The Financial Services Authority (FSA) did not force Lloyd's-based Cox Insurance to disclose its £125m losses from the World Trade Centre (WTC), according to retail division chief executive Neil Utley.

Last week the insurer rushed out a statement at 5.30pm on Thursday afternoon after its share price went into free fall, dropping 23% before the market closed.

The share price fell 10.5p, to close at 36p.

"There was no FSA intervention. The share price went down because of the market rumours surrounding the loss," said Utley.

But sources close to the FSA said Cox was on its watch list and the regulator "was not just sitting doing nothing" when there were major shifts in the market.

An FSA spokesman said: "We do not make statements on specific companies.

"Under the Financial Services and Markets Act, a listed company must release price sensitive information, which could affect its shareholders."

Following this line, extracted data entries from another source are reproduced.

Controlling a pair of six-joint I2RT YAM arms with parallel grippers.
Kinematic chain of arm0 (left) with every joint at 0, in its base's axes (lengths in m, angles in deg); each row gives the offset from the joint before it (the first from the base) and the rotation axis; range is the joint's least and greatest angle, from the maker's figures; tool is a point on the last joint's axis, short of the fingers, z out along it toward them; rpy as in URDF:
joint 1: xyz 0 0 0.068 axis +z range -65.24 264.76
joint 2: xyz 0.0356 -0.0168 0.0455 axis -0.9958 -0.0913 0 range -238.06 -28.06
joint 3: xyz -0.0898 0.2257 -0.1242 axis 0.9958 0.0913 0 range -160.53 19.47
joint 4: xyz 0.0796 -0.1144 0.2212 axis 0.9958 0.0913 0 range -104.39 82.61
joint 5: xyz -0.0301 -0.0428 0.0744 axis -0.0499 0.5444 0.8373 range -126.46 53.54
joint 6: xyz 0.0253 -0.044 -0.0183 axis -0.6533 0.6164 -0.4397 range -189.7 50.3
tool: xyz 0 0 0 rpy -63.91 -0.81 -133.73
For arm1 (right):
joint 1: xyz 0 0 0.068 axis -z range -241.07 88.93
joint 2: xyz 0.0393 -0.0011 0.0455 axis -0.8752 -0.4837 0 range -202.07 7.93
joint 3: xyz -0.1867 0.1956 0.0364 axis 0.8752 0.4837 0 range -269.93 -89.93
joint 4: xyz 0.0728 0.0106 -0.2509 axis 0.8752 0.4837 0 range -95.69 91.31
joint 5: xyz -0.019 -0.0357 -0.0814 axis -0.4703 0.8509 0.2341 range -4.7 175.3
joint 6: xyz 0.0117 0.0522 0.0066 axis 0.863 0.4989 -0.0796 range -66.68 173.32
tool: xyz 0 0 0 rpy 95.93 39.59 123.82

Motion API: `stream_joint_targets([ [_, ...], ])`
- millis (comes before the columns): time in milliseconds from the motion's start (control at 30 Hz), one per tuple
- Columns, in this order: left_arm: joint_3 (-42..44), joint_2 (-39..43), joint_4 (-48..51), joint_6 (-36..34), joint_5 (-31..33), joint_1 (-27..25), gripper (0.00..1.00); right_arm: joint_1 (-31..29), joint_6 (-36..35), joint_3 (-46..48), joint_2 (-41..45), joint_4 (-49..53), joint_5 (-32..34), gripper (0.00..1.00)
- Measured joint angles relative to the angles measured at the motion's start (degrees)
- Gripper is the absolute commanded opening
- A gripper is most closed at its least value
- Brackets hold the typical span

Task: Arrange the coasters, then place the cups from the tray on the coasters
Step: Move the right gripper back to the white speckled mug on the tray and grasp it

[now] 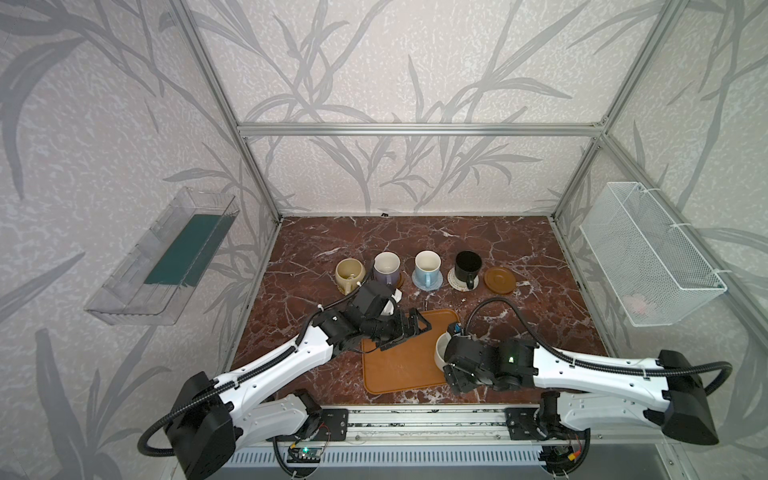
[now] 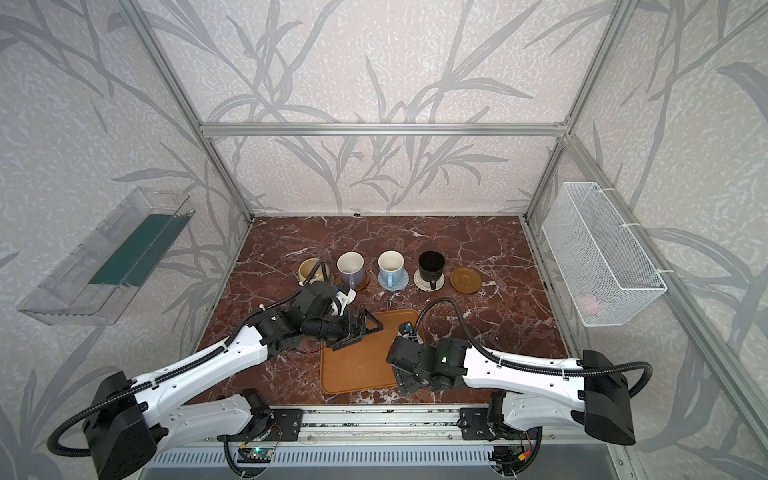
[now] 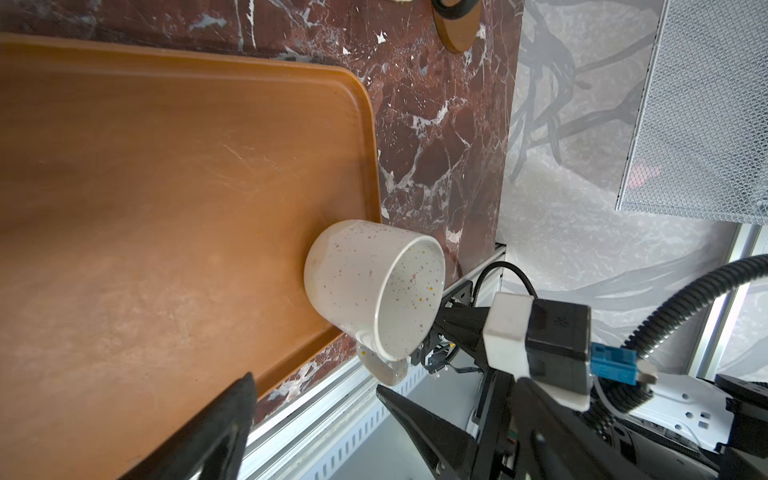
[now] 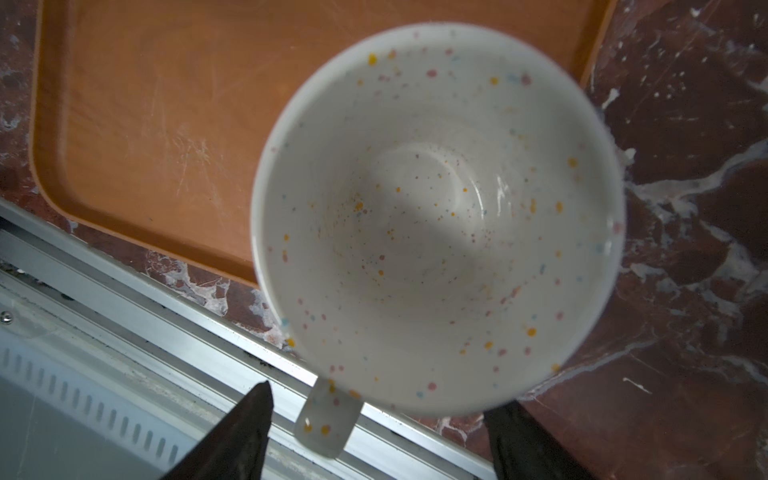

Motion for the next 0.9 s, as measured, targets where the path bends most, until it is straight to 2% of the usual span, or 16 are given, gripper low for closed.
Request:
stream_joint_targets([
  [200,1.9,0.2,-2.2,2.1,1.0,-0.3,0.97,-0.1,1.0,1.3,-0.7,-0.8,1.3,0.52],
  [433,1.9,0.0,-4.7,3.0,1.4,-1.3,0.97,-0.2,1.4,1.8,-1.6,-1.6,2.3,0.42],
  [600,2.1,-0.2,-6.3,3.8,1.6,-1.6,0.96,-0.2,1.4,2.6,-1.7,-2.1,2.9,0.39],
  [900,3.4,-0.2,-7.8,4.9,2.0,-1.7,0.96,-0.2,1.4,3.5,-2.2,-3.0,3.3,0.28],
])
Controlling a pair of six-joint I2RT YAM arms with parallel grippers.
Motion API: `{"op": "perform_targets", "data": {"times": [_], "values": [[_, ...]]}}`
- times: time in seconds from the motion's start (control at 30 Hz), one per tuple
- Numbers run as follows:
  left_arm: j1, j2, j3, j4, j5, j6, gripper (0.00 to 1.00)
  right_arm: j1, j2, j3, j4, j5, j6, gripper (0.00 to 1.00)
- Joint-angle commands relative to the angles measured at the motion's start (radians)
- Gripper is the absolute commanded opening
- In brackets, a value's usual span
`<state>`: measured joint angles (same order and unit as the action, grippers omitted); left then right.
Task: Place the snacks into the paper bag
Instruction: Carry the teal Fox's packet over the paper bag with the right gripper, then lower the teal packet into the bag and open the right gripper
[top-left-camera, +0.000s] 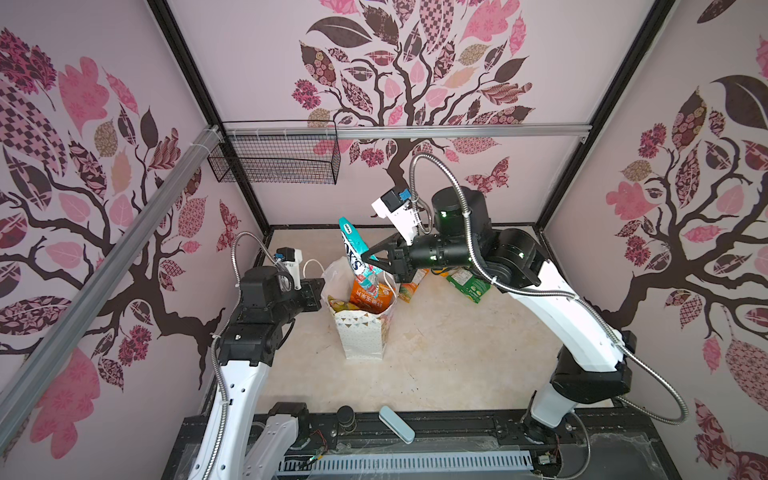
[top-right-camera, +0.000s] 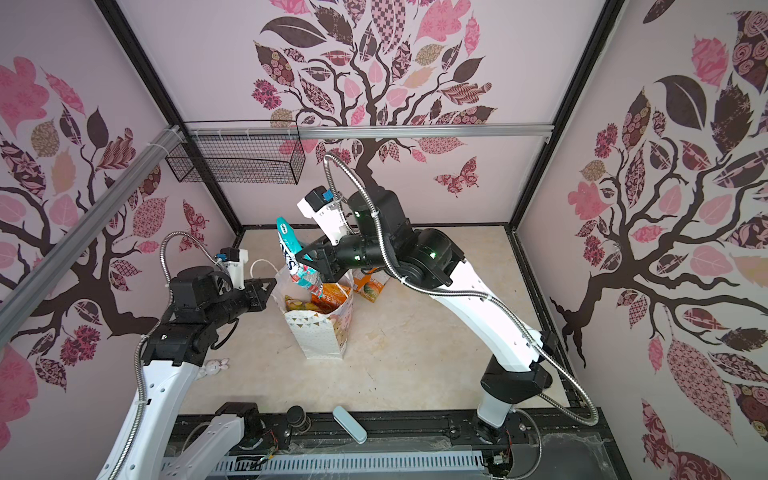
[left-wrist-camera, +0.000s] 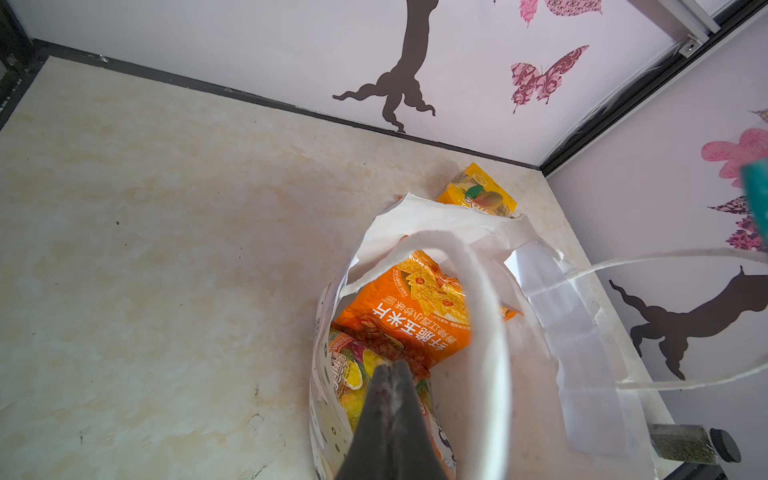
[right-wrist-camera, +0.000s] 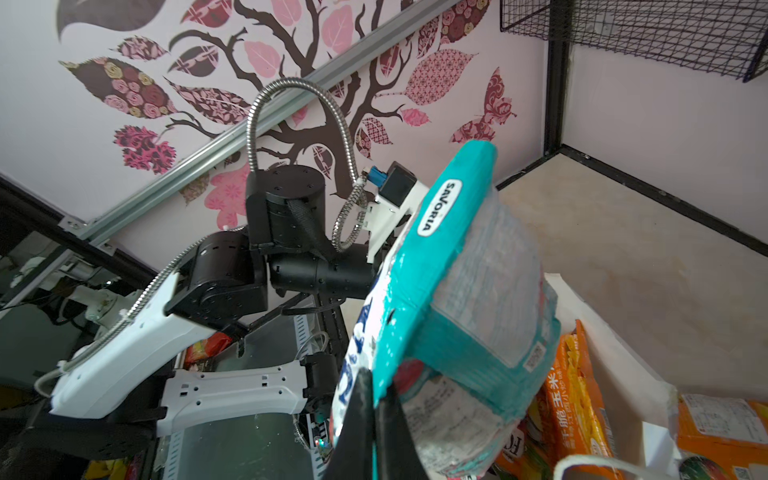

Utley said the reason the WTC estimate was so wrong was that Cox "based it on the best information we had at the time - mainly on the property losses".

Cox announced it would continue to write its profitable nuclear and aviation business this year, but would discontinue all other commercial underwriting, namely property and reinsurance.

"We weren't good enough at decision making," was Utley's verdict. He denied that the company was in takeover talks with another insurer.

"Nothing we are talking about now anyway," he said.

Cox commercial Syndicate 1208 has a capacity of £100m gross written premium, employing 80 to 100 people. The group said it would shed about 50 jobs from its total 2,000 employees over the next 12 months.